Parlons sport en famille

Quand il ne se fracture pas quelque chose — en l’occurrence, la plaque de croissance (si si) —, l’aîné de l’Oreille tendue joue au football (le nord-américain).

Lui et elle parlent donc fréquemment sport.

Première constatation. Depuis qu’elle est petite, l’Oreille sait qu’il existe un vocabulaire français du football, mais l’usage de celui-ci paraît en voie de disparition, y compris dans les collèges francophones où on pratique ce sport. Son aîné est demi défensif, mais il se définit lui-même comme dibi (defensive back). Ses coéquipiers sont o line (joueurs de ligne offensive) ou di line (joueurs de ligne défensive), et le reste est à l’avenant.

Deuxième constatation. On a souvent dit que le vocabulaire militaire imprègne celui du football. Les joueurs défensifs mènent des blitz, devant des attaques aériennes qui n’hésitent pas à pratiquer la bombe, mais chacun sait que les matches se gagnent dans les tranchées, là où l’on souhaite créer des brèches, voire des ouvertures béantes. Cette ressemblance est réelle mais limitée.

Troisième constatation.

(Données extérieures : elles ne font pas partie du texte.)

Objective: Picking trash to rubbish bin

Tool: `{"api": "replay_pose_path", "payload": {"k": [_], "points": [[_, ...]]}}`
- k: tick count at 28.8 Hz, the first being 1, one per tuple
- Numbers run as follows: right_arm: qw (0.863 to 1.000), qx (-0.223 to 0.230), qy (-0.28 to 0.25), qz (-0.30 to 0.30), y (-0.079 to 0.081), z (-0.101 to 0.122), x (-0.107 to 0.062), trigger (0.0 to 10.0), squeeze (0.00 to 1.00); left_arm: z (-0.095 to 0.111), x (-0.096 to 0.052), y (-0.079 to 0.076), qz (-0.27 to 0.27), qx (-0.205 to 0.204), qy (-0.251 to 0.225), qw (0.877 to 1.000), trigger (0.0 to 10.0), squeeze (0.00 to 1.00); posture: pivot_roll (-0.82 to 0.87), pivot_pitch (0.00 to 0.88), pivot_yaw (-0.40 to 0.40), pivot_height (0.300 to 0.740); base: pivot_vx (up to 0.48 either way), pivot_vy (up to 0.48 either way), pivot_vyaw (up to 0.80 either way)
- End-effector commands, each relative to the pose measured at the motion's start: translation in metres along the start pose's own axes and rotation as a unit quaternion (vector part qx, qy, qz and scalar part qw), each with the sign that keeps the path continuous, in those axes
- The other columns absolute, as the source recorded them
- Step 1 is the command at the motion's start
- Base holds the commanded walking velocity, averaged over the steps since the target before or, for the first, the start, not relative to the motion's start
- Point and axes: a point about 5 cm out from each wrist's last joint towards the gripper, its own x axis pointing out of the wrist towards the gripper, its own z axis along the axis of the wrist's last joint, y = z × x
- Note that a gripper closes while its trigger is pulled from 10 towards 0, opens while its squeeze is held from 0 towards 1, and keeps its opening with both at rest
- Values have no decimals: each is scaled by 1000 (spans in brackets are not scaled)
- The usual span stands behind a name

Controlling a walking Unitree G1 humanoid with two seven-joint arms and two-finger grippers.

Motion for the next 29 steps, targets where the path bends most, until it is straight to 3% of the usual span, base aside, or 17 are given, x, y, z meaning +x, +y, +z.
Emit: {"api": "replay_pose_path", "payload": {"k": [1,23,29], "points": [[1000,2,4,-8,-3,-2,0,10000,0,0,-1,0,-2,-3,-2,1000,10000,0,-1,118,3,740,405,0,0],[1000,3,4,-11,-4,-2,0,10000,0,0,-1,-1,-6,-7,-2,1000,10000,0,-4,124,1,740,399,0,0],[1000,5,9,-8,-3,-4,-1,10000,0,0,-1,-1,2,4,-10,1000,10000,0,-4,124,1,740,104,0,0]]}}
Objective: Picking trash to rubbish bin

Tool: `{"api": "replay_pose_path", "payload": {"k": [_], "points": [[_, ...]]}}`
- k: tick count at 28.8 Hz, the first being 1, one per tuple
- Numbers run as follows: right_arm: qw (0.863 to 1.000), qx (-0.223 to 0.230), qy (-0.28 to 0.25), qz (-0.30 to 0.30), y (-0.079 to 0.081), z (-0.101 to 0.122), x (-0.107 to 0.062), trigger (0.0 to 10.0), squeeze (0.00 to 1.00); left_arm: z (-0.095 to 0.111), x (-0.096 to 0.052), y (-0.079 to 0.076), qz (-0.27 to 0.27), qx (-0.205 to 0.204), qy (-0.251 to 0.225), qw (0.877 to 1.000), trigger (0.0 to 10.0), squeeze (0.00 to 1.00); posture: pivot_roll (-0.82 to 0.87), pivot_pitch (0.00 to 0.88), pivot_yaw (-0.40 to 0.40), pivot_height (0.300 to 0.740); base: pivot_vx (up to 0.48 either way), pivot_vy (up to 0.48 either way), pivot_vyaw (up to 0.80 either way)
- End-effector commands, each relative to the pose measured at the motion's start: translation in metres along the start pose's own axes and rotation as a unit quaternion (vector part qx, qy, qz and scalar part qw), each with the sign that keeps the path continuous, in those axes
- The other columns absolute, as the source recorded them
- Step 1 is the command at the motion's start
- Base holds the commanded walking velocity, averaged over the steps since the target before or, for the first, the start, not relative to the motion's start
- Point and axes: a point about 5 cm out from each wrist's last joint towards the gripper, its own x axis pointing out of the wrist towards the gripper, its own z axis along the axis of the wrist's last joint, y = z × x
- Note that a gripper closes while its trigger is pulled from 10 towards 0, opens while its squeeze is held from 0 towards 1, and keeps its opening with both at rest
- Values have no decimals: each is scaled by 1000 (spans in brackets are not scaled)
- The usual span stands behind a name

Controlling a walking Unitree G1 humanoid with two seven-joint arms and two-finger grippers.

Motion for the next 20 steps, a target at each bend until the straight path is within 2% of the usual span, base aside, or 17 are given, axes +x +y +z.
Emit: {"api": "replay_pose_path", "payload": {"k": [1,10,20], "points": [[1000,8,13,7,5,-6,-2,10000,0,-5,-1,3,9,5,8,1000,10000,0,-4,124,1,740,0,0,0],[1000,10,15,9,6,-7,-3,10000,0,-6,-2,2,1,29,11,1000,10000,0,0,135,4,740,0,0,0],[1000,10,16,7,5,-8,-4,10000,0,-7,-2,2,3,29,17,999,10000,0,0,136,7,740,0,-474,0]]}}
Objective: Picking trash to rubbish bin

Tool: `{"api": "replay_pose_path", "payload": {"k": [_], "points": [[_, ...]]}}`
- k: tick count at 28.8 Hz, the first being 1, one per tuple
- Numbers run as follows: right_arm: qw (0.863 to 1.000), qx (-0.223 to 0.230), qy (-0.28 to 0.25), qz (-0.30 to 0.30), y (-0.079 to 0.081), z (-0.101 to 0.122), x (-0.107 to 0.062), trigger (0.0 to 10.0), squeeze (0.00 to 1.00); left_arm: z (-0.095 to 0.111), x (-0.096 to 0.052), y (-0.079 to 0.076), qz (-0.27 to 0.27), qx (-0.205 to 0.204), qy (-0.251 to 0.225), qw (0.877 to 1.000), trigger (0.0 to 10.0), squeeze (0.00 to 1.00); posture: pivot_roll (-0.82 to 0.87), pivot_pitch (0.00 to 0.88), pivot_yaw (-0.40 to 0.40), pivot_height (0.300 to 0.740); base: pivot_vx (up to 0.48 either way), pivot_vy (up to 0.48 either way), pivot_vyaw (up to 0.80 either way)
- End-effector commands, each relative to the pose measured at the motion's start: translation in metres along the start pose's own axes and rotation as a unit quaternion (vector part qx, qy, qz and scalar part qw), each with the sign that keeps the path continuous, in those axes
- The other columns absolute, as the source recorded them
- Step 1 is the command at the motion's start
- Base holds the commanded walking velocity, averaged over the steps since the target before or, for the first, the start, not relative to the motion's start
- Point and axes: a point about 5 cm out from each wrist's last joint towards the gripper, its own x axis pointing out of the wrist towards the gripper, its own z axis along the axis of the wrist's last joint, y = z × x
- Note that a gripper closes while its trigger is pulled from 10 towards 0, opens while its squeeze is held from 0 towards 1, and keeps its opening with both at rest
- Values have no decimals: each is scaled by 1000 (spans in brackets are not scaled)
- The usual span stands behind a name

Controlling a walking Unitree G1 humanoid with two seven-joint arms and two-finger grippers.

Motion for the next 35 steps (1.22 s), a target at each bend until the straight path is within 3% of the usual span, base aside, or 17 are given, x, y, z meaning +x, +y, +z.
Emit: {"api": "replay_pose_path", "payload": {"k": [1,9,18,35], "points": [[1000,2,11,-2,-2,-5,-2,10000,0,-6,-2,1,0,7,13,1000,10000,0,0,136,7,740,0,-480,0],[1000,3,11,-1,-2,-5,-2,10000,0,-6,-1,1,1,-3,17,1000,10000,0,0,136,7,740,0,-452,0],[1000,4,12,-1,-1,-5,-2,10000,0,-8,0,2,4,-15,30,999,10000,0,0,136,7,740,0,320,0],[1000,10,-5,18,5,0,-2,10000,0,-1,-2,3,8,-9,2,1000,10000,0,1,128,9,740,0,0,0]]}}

Il semble y avoir peu d’expressions propres au football en français, outre le lexique descriptif (équipement, rôle des joueurs, phases du jeu, etc.). Les porteurs de ballon essaient de tourner le coin; s’ils y parviennent, le terrain s’ouvre, libre, devant eux. Les receveurs de passe ont intérêt à créer de la séparation; cela les éloigne de ceux qui les poursuivent, pleins de mauvaises intentions. Les uns et les autres ont intérêt à avoir de bonnes mains; ainsi, ils n’échapperont pas le ballon. (Souvenez-nous, dans l’adaptation cinématographique du Monde selon Garp de John Irving, de Roberta Muldoon, ce joueur de football ayant changé de sexe : «I had a great pair of hands», disait-elle de lui-même.) Pour gagner, il faut éviter de laisser trop de points sur le terrain et frapper dès que l’on se trouve dans la zone payante.

Bref, le football ne paraît pas avoir, du moins en français, la même inventivité lexicale que le hockey ou le baseball. Serait-ce parce qu’il est devenu populaire auprès des francophones plus tardivement que les deux autres sports ?

Il faudra que l’Oreille organise, à la manière d’un caucus, un solide échange père-fils là-dessus.